Again, Sarah gave him a playful slap. “George, don’t do that!”
“When I was in Japan I went to the Nikki shrine where the original monkeys are carved over the stables, and apparently they would guard the horses, or something like that. Yes, before you ask, the originals do use both hands, clasped over ears, eyes and mouth. But they have Buddhist origins, and do not simply mean ‘shut out the world’. Far from it. They seem to mean something more like ‘do not allow your system to be contaminated by evil’. Perhaps along the lines of the argument that young people see too much violence on television, hear too much bad language (or loud music), and shouldn’t be exposed to such things at such an impressionable age.”
He sipped his wine.
“Am I boring you?”
The two shook their heads simultaneously.
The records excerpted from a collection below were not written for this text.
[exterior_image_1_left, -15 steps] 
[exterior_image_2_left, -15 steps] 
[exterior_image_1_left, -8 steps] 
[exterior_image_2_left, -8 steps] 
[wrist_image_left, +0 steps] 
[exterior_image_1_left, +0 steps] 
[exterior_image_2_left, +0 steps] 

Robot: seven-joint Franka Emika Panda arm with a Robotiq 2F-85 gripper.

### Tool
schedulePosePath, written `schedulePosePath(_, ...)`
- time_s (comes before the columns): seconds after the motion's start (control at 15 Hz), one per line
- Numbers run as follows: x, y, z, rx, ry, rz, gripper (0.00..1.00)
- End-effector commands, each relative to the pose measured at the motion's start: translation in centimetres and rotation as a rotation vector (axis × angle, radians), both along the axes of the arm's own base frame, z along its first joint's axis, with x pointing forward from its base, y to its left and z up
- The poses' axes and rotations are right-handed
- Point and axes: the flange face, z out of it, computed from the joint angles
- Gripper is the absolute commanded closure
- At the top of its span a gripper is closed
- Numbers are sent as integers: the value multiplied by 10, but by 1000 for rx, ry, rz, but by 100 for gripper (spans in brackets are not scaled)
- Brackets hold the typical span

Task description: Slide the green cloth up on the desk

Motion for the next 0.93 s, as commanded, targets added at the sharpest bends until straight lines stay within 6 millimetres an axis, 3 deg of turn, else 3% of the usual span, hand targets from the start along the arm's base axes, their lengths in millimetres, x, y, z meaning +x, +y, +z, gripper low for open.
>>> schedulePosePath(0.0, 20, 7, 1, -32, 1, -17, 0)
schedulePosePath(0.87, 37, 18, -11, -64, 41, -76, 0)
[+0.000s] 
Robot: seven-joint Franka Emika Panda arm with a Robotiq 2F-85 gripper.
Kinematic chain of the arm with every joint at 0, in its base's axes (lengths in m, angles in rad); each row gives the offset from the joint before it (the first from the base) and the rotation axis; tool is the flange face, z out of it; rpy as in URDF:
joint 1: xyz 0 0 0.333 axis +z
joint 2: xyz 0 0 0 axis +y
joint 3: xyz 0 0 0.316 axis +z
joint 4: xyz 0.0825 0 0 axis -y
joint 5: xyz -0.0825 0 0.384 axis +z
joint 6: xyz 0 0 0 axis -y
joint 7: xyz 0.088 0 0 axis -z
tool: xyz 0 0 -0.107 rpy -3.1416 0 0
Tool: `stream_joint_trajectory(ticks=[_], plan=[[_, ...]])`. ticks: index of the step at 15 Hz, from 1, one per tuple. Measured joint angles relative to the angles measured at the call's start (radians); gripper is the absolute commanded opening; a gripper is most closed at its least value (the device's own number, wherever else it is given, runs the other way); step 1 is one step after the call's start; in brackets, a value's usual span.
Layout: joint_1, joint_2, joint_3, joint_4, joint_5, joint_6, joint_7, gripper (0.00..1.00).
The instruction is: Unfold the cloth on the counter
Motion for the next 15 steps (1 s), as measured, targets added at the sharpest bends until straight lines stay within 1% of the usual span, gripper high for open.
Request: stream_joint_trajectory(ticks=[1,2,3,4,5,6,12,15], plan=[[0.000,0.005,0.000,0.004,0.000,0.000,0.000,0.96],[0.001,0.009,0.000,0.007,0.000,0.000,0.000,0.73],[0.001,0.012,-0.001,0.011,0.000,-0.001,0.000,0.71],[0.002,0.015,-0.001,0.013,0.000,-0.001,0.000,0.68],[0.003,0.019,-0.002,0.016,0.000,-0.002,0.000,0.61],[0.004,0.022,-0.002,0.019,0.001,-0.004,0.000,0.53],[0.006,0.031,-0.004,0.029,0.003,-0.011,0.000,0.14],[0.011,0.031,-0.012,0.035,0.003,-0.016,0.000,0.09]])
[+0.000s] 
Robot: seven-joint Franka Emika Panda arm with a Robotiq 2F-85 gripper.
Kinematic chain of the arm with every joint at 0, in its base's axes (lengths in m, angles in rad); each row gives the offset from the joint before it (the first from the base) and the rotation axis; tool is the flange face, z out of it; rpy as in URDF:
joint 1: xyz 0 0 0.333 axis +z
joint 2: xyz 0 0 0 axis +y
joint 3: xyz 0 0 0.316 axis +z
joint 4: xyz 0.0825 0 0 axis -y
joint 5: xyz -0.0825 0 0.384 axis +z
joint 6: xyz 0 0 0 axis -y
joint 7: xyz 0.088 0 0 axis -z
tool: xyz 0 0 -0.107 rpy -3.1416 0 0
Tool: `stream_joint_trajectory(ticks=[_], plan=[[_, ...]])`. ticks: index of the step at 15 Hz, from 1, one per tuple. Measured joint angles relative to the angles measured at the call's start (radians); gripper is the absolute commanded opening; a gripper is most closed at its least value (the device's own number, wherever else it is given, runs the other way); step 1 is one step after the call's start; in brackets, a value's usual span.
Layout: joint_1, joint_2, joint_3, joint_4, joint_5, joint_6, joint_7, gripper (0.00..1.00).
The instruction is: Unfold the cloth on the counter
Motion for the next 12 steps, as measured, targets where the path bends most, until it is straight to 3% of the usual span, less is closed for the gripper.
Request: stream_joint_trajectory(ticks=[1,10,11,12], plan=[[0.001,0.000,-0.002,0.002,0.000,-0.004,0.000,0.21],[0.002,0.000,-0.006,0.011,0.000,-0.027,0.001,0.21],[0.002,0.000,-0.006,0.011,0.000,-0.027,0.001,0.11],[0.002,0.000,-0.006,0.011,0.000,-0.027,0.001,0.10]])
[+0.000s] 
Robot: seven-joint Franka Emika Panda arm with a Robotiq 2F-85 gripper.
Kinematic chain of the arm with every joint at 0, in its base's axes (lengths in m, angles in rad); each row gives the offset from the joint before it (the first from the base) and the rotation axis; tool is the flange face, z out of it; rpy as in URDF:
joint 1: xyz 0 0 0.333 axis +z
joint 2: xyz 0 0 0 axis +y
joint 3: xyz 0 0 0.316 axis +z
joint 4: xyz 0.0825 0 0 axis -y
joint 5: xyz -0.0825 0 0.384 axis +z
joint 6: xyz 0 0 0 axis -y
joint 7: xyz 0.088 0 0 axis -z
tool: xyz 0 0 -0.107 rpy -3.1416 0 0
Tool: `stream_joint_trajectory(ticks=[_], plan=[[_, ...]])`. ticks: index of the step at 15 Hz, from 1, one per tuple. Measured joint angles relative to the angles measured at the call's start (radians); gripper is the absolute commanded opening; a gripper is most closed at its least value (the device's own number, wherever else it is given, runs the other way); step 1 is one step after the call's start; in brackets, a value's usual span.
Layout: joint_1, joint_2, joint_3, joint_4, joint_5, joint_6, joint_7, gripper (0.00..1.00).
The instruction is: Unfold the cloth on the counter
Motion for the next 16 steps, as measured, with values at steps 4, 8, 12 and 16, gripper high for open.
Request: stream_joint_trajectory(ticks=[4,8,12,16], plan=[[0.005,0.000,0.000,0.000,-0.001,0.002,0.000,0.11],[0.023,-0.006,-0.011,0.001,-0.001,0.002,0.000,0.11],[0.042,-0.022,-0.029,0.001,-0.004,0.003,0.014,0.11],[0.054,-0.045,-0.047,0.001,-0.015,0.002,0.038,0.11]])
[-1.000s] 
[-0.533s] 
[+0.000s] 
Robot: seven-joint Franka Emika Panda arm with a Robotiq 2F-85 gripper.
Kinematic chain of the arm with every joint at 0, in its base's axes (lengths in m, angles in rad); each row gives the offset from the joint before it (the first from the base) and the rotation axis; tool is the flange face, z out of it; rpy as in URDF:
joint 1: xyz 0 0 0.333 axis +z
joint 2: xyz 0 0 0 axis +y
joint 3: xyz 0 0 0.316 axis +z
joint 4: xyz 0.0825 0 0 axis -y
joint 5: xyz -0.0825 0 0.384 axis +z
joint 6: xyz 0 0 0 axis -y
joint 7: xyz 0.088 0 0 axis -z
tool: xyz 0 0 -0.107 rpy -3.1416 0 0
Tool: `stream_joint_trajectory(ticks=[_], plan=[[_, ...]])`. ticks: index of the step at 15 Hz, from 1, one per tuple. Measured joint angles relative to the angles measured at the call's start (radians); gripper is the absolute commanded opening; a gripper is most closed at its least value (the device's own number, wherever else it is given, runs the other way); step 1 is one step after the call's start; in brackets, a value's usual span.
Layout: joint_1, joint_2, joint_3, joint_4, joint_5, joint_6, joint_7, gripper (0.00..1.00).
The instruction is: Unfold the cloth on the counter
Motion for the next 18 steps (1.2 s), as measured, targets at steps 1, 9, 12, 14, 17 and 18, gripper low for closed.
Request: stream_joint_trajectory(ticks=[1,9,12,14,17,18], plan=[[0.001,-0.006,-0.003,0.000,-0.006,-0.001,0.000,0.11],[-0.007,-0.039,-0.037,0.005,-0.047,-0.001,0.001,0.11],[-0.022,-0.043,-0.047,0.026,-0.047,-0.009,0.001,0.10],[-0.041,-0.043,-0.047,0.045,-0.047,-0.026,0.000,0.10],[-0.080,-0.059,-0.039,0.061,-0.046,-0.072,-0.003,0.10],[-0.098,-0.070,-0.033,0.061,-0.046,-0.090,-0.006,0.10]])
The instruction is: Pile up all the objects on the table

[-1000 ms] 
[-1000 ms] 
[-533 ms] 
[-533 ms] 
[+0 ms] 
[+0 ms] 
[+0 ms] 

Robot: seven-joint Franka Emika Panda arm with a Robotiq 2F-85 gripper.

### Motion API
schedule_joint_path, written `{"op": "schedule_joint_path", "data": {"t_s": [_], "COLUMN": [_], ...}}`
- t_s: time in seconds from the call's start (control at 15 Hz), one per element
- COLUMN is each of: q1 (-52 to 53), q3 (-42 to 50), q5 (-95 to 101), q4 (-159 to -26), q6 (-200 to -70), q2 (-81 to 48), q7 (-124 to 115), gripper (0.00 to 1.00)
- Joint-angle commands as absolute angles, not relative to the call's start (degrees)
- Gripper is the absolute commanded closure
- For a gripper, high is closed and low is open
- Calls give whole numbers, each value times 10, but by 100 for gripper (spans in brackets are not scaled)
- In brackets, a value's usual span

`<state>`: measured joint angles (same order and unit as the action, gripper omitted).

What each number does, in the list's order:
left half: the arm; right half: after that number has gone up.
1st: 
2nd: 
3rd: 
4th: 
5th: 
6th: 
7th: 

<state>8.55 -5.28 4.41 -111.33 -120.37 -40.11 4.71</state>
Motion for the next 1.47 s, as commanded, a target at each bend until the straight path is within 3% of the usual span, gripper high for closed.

“Well, I think it comes from Confucius, and the Chinese tradition, and it became manifest as monkeys just because of a Japanese pun. There’s some sort of play on words, but my Japanese is weak. You’d have to look it up. Archer Taylor wrote an interesting paper on the folkloric connections, back in the 50s.”
He settled back into his corner of the sofa. They all smiled at each other.
George,” said Sarah, “you never cease to amaze me.”
"Audi, vide, tace, si vis vivere in pace", murmured George, thoughtfully, and half to himself.